-- ASSIGNMENT --
All lines from the one containing "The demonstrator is" through the final line of the listing below are to be retyped exactly; nothing else goes in the result.

-- INPUT DATA --
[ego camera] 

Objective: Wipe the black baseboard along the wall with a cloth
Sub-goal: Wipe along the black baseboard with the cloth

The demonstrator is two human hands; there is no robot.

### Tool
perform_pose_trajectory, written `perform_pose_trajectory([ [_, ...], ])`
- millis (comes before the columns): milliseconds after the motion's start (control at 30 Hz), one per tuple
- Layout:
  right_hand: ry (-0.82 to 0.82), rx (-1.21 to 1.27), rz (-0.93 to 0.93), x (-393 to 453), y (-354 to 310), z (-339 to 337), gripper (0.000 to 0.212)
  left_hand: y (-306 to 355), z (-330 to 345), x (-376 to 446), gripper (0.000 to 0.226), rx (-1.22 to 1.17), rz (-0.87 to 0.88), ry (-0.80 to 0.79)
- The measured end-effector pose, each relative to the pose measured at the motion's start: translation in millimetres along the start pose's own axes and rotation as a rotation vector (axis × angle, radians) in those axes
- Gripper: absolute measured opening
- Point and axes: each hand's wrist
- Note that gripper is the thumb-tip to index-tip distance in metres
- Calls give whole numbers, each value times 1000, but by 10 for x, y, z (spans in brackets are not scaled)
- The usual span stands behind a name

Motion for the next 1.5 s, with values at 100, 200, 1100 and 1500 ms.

-- RESPONSE BOX --
The demonstrator is two human hands; there is no robot.

### Tool
perform_pose_trajectory, written `perform_pose_trajectory([ [_, ...], ])`
- millis (comes before the columns): milliseconds after the motion's start (control at 30 Hz), one per tuple
- Layout:
  right_hand: ry (-0.82 to 0.82), rx (-1.21 to 1.27), rz (-0.93 to 0.93), x (-393 to 453), y (-354 to 310), z (-339 to 337), gripper (0.000 to 0.212)
  left_hand: y (-306 to 355), z (-330 to 345), x (-376 to 446), gripper (0.000 to 0.226), rx (-1.22 to 1.17), rz (-0.87 to 0.88), ry (-0.80 to 0.79)
- The measured end-effector pose, each relative to the pose measured at the motion's start: translation in millimetres along the start pose's own axes and rotation as a rotation vector (axis × angle, radians) in those axes
- Gripper: absolute measured opening
- Point and axes: each hand's wrist
- Note that gripper is the thumb-tip to index-tip distance in metres
- Calls give whole numbers, each value times 1000, but by 10 for x, y, z (spans in brackets are not scaled)
- The usual span stands behind a name

Motion for the next 1.5 s, with values at 100, 200, 1100 and 1500 ms.

The response to the exercise is now complete.